3. Preserve and increase the supply of deeply affordable housing
The United States faces a critical problem of inadequate and unaffordable housing units that disproportionately affects low-income families, people of color, and individuals experiencing homelessness. Over 8 million extremely low-income households spend more than 50% of their income on housing, putting them at a high risk of housing instability and homelessness. The country currently lacks 7.3 million available and affordable housing units.
Recommendations:
- Cities and states should remove exclusionary zoning laws and land use regulations that have played key roles in limiting the development of new housing.
- Congress should include in any tax extenders package a 50% basis boost for developments serving extremely low-income households in at least 20% of the apartments. Currently, the Low Income Housing Tax Credit (LIHTC) often fails to serve extremely low-income households and those experiencing homelessness. By expanding the current basis boost from 30% to 50%, Congress can allow LIHTC to better target extremely low-income tenants at rents that are affordable to them.
- Congress should expand investments in Section 515 and the Multifamily Housing Preservation and Revitalization Program (MPR) and permanently authorize MPR to preserve affordable homes in rural America.
- Congress should decouple Section 521 Rural Rental Assistance from the requirement that a property must have a USDA mortgage to receive assistance, and allow low-income tenants to continue to receive rental assistance after the property’s Section 515 mortgage matures.
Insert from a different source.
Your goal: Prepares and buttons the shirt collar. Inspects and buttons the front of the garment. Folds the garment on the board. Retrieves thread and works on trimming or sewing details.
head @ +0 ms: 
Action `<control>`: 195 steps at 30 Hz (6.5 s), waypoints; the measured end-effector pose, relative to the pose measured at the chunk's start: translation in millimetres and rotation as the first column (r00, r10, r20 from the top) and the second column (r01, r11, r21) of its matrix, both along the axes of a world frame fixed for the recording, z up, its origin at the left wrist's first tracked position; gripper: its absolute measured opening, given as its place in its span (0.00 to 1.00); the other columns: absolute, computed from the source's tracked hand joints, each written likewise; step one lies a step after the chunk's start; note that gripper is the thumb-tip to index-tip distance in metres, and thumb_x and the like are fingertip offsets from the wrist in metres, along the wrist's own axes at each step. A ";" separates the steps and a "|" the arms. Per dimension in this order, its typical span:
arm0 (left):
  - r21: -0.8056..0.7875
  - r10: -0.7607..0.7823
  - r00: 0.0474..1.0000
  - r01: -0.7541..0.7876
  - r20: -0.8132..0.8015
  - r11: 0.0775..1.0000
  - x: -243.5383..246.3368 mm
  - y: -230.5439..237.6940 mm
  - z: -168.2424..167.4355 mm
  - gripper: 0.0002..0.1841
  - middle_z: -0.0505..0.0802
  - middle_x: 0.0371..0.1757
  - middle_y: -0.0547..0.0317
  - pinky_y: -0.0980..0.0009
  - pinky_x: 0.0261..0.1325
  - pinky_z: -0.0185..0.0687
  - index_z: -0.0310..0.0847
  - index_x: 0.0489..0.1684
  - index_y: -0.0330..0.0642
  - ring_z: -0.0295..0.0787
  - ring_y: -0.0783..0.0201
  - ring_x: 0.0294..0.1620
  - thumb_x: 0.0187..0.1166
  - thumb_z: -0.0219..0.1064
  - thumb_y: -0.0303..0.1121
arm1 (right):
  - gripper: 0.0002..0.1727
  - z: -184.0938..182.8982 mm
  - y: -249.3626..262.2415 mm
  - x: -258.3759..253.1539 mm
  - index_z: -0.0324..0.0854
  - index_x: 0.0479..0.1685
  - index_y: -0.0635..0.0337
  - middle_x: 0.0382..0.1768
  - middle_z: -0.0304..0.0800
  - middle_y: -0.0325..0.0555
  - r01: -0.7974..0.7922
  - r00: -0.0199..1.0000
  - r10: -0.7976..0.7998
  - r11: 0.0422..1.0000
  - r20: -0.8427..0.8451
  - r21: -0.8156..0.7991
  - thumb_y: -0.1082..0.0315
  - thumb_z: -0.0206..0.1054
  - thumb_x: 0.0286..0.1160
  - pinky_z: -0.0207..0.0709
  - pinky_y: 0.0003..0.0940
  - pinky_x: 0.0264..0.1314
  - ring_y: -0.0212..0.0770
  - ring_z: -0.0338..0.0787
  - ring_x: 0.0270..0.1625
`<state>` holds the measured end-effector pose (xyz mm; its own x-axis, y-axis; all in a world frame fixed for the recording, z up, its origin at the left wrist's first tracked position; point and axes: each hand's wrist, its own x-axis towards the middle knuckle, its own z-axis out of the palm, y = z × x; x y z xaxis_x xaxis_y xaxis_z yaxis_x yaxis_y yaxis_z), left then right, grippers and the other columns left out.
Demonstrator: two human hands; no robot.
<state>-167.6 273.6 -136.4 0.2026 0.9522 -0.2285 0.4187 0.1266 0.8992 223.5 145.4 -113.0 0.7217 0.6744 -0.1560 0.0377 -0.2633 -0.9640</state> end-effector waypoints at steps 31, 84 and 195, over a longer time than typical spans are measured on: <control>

4. Ensure equitable access to affordable housing
Eligibility criteria, racism, and other barriers prevent people who have experienced homelessness from accessing and remaining in available housing units. The lack of access to affordable housing perpetuates inequality, hinders social and economic mobility, and increases the risk of homelessness.
Recommendations:
- Congress should expand HUD and USDA rental assistance programs to increase coverage of eligible households and reduce wait times. Despite a proven track record, federal housing programs have been chronically underfunded. Today, just one in four families eligible for federal housing assistance get the help they need, and wait times for housing average close to two and a half years (28 months) nationally.
- Congress and state legislatures should remove criminal background and credit history from tenant eligibility criteria, including voucher programs.
- HUD should amend the code of federal regulations to remove at the federal level the minimum rent requirement for voucher holders.
- Congress should pass a national source of income anti-discrimination law to expand the ability of families to use vouchers and other federal rental assistance programs by treating federal rental assistance as a lawful source of income subject to fair housing protections.
- States and localities should enact good cause eviction and right to counsel laws to prevent evictions and promote housing stability by limiting the causes for which a landlord can evict a tenant or refuse to renew a tenant’s lease when the tenant is not at fault or in violation of any law.